Scan the entries below and return each line that contains "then".

--------------------------------------------------

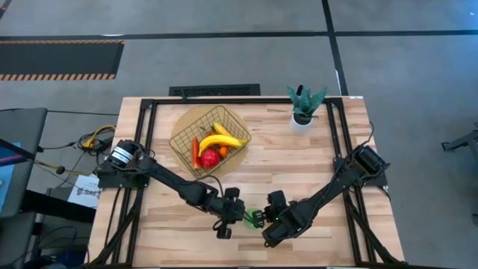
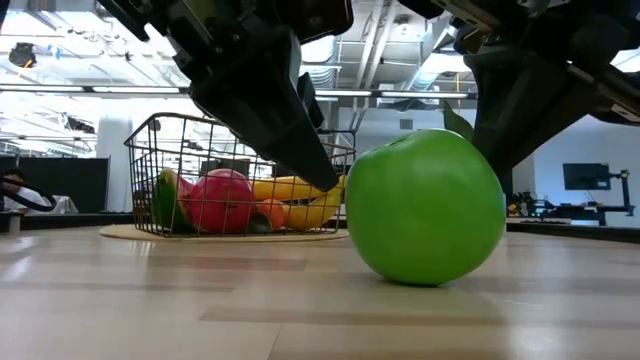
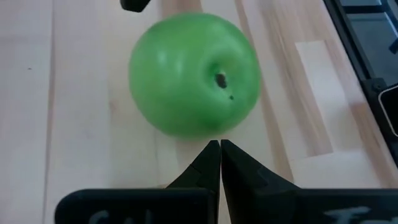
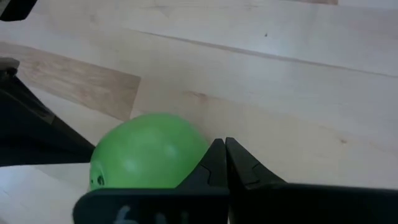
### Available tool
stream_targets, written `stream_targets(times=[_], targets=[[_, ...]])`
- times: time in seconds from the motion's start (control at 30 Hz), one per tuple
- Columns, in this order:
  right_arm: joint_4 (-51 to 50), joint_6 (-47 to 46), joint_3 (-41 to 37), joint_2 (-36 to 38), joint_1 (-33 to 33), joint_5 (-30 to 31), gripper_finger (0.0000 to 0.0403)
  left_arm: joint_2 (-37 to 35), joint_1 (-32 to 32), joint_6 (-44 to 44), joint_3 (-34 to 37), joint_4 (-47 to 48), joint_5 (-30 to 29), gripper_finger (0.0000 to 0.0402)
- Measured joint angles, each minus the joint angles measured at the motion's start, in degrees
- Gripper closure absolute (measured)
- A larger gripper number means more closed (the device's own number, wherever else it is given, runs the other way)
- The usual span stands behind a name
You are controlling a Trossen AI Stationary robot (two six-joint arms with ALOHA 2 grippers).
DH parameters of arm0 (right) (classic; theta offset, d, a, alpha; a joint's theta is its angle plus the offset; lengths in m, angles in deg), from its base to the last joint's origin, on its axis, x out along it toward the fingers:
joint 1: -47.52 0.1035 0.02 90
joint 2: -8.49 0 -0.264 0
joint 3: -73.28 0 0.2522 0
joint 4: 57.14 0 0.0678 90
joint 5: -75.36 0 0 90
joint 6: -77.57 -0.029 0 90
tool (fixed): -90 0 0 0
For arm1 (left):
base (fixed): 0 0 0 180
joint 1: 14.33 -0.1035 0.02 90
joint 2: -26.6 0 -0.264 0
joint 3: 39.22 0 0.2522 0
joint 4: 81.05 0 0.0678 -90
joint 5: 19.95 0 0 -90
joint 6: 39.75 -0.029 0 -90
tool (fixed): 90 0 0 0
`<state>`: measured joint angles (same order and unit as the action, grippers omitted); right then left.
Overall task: Build produce basket
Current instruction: Put the green apple into the wire basket
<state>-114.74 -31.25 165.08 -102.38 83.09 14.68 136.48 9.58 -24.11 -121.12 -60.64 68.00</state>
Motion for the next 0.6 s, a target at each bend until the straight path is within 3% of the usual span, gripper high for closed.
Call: stream_targets(times=[0.6], targets=[[5.57, 1.16, -0.04, 0.00, -0.09, -2.25, 0.0403, 3.80, -0.25, 1.11, -0.02, -4.37, 4.84, 0.0401]])
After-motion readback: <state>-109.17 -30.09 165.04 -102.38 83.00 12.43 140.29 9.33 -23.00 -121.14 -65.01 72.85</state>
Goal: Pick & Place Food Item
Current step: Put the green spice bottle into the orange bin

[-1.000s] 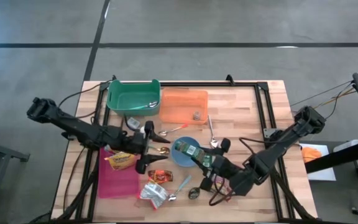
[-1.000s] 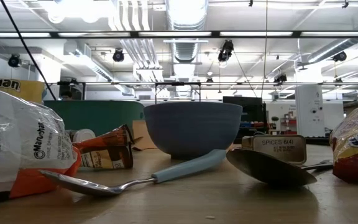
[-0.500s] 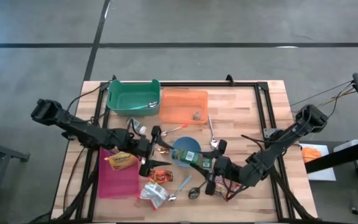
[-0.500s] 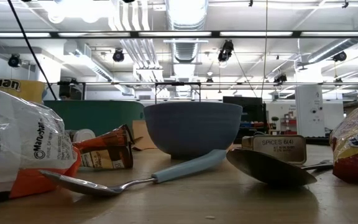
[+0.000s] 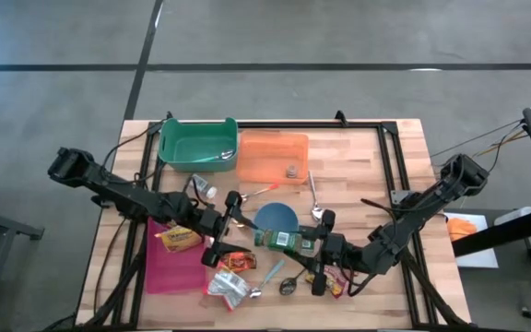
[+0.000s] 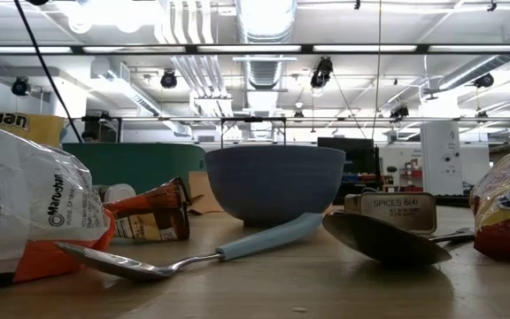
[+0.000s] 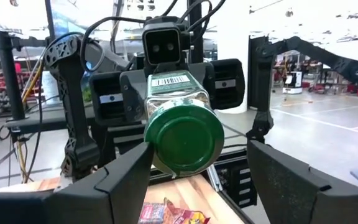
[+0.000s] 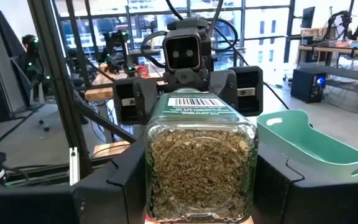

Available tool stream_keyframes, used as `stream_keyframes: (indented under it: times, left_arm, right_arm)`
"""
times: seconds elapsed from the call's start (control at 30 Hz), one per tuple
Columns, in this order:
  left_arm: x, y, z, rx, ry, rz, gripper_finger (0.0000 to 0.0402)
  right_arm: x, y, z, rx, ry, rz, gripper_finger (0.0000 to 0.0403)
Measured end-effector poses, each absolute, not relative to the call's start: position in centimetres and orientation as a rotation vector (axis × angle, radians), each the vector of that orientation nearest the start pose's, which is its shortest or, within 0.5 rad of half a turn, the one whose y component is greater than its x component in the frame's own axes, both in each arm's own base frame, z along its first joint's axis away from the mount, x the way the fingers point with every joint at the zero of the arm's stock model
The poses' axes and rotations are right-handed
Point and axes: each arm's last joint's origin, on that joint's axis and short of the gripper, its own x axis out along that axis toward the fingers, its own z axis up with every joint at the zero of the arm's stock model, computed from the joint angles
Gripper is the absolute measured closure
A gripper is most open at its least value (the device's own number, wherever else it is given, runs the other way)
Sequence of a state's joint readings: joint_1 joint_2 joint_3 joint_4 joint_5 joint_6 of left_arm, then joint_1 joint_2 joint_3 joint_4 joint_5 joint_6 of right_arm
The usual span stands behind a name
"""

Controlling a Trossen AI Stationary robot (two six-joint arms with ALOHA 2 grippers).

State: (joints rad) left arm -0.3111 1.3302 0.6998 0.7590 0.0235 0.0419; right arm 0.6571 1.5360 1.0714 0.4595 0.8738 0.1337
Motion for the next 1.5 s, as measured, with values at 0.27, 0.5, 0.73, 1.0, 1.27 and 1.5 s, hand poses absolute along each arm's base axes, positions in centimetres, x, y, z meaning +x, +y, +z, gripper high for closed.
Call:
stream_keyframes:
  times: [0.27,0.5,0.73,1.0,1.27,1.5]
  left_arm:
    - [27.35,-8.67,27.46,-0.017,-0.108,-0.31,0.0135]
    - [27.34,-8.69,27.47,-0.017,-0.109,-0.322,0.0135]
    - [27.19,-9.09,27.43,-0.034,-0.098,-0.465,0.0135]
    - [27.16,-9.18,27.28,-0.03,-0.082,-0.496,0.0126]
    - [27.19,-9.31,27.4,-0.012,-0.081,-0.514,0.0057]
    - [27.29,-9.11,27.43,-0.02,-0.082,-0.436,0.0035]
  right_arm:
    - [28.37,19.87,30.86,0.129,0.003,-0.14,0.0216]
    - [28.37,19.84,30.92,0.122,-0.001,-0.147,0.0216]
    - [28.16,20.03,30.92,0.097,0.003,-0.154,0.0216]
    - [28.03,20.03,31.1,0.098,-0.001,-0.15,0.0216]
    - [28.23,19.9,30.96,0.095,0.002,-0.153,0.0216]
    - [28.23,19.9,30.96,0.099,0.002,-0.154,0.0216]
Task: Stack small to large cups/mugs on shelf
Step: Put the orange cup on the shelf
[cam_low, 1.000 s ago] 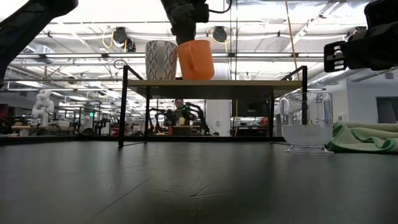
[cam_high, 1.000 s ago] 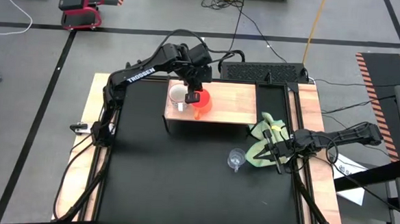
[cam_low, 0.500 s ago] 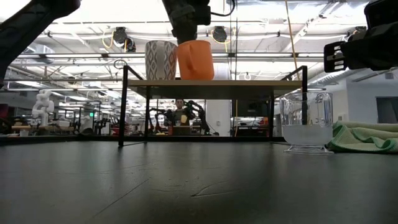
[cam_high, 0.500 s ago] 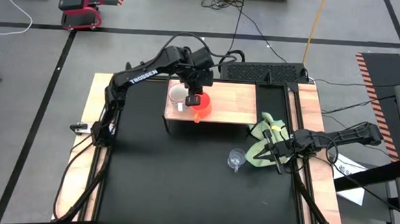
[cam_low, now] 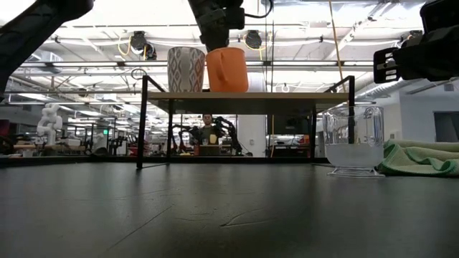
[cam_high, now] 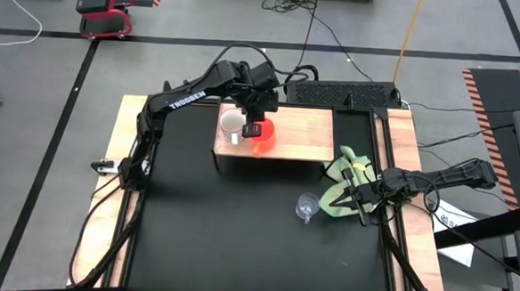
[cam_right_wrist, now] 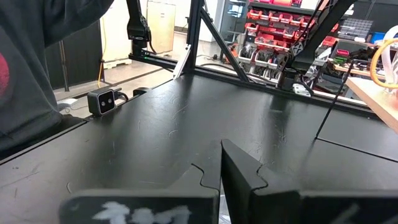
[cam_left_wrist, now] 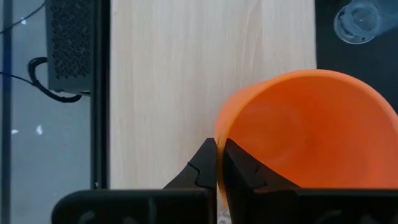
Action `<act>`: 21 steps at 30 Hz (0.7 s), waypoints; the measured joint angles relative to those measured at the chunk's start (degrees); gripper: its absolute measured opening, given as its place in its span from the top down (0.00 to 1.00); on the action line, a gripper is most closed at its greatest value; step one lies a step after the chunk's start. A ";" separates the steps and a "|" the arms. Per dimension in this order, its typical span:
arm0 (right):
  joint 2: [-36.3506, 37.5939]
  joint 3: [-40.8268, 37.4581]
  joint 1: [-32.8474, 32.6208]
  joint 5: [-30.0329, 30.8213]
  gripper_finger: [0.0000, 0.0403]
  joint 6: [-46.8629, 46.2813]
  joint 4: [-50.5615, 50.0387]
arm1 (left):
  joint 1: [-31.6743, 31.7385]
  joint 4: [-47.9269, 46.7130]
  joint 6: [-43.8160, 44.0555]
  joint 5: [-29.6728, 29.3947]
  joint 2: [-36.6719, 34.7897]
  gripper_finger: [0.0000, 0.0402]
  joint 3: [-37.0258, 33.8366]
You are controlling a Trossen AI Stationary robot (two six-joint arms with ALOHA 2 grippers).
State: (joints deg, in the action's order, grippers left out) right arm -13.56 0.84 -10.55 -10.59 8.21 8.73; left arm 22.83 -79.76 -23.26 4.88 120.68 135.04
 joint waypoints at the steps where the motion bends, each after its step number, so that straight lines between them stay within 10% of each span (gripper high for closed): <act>1: 0.00 0.00 0.00 0.00 1.00 0.00 0.00 | -0.02 0.03 0.02 -0.39 0.00 0.98 0.00; 21: 0.00 0.00 0.00 0.00 1.00 -0.02 -0.46 | -0.62 0.96 0.91 -0.89 0.24 0.89 -0.15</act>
State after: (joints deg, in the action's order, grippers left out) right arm -13.56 0.84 -10.55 -10.59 8.19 8.27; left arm 22.21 -78.80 -22.35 3.99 120.92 134.89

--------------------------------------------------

Solution for this exercise>
`<state>`: measured joint angles (same order and unit as the action, grippers omitted); right then left.
Sequence of a state's joint readings: joint_1 joint_2 joint_3 joint_4 joint_5 joint_6 of left_arm, then joint_1 joint_2 joint_3 joint_4 joint_5 joint_6 of right_arm

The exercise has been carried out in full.